Um dia eu levanto a pedra.
Um dia eu pego o diamante.

E aí então, poderei balançá-lo sob o sol
E me rir de todo o tempo que perdi
Tentando pegar tão minúsculo cristal…

Niterói, 01 de novembro de 2008

domingo, 30 de agosto de 2009

MERCÚRIO

Convivem dentro de mim
O sublime e o mesquinho
O amor e a dúvida
A fé e o desespero
A dor espontânea
O sorriso encomendado.

Sou muitas dentro de uma só
Repartida mas não dispersa
Feito gota de mercúrio em superfície plana...

Contida por essa falta de fronteiras
Sufocando no meio de tanto espaço livre
Esparramada no vazio de sentido e sentimentos.

Minha natureza é líquida, incerta
Deseja fluir, unificar-se, expandir-se no calor das idéias e ideais.

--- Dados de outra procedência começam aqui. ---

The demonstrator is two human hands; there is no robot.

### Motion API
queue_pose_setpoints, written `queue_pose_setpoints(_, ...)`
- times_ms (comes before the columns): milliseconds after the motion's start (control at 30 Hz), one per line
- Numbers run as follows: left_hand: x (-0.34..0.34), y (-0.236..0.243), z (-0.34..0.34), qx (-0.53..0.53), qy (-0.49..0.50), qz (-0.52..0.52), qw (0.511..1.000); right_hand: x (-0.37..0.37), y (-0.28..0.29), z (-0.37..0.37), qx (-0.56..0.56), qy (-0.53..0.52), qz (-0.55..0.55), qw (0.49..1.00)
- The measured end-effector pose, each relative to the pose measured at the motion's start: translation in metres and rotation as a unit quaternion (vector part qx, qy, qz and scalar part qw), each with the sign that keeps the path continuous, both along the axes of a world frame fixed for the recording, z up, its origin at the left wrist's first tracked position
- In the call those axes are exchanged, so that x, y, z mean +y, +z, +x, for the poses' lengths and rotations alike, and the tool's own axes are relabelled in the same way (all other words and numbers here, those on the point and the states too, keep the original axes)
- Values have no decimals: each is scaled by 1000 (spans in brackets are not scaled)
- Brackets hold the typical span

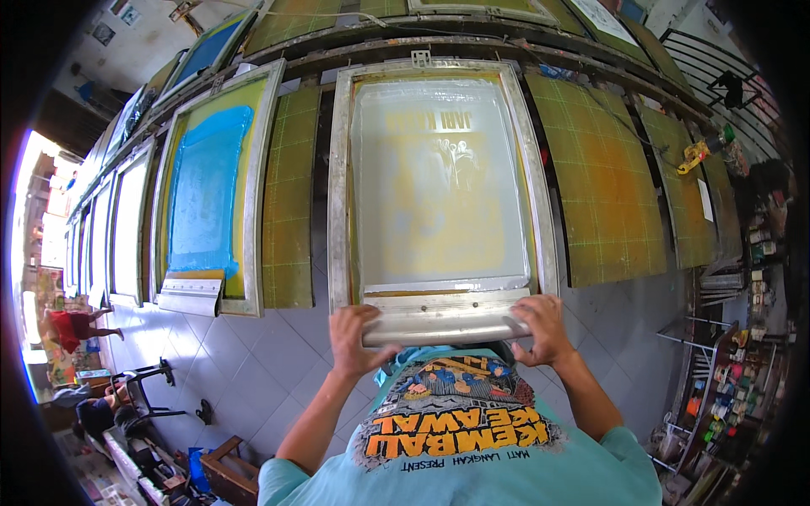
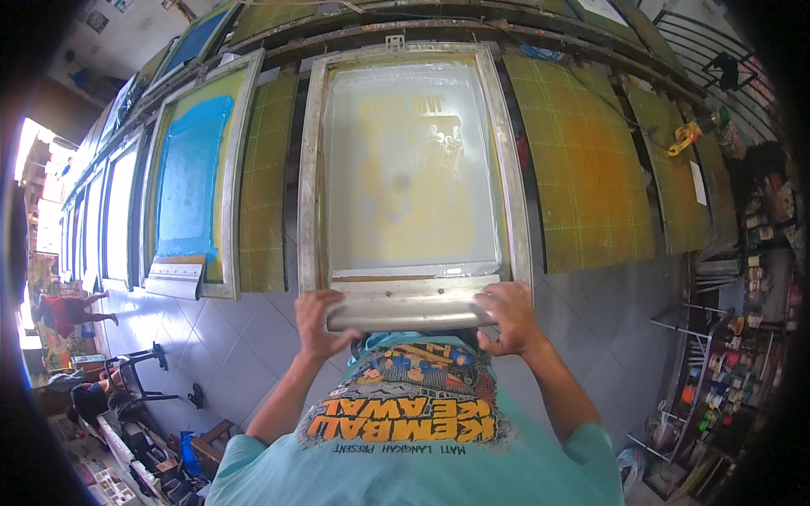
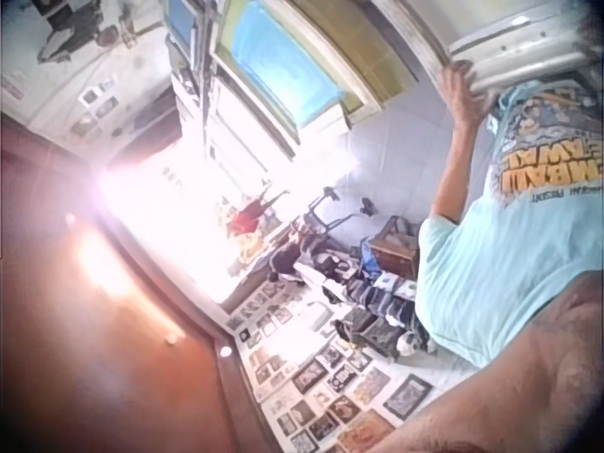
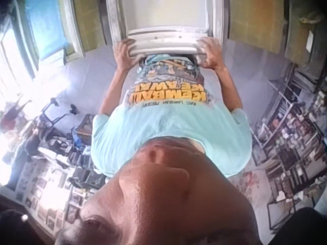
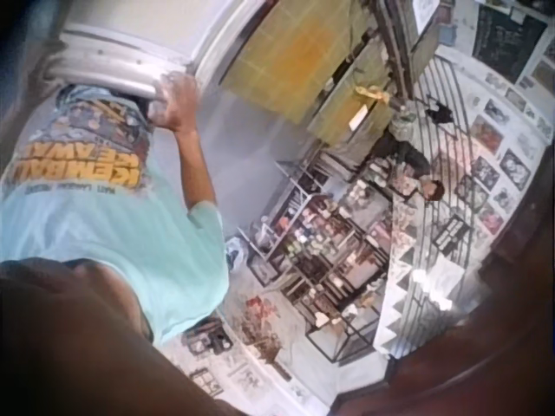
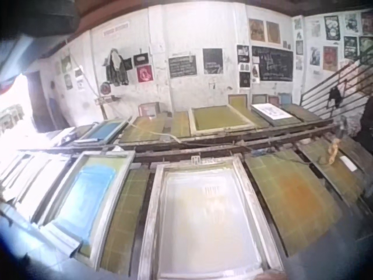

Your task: The person prepares a grey t-shirt on a screen printing table, aligns it, and uses a squeegee to apply white ink through a screen frame. The person then lifts the screen to reveal the printed design and uses a heat gun to dry the ink on the shirt.

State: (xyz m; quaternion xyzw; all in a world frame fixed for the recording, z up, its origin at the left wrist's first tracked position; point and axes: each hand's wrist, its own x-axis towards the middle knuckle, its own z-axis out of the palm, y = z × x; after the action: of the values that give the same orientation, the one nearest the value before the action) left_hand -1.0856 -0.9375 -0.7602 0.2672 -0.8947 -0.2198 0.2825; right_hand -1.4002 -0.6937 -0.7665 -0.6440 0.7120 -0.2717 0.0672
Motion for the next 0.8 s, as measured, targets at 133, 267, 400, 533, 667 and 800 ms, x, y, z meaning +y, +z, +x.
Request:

Minha natureza é terrosa, profunda, úmida,
Deseja contemplar, entregar-se, inspirar o odor sumarento das matas fechadas.

Sou um pedaço de passado
Longínquo
Aprisionado numa redoma de cristal.

Frágil cristal: um sopro e acabou-se.

Mas então, o que será feito do passado,
Sem a proteção de sua redoma?

Terá que existir, tornar-se real
E a realidade não mais lhe pertence.

Foi-se

Repartida
Dispersa

Feito mercúrio em superfície plana...

Niterói, 23 de novembro de 2008

PROCURA-SE

Em algum ponto do caminho,
Eu me perdi de mim.

Caí em alguma curva,
E resolvi ficar por lá.

Tenho uma vaga lembrança de mim mesma,
E desconfio onde me perdi.
No entanto, por mais que procure,
Por mais que vasculhe a memória,
Por mais que repasse o caminho percorrido,

Não consigo me encontrar.

Ficou um vazio no lugar em que eu costumava estar.
Ficou um vazio que ninguém mais preenche,
Porque só eu encaixo lá.

Se algum dia você topar por aí
Com uma menina jovem e tola,
Cheia de amor e de bobagens pequenas,
Com alguns cachos de nuvens saindo da cabeça,
Caída num canto do caminho,
Por favor, me avise.

Peço que me devolva, se me encontrar.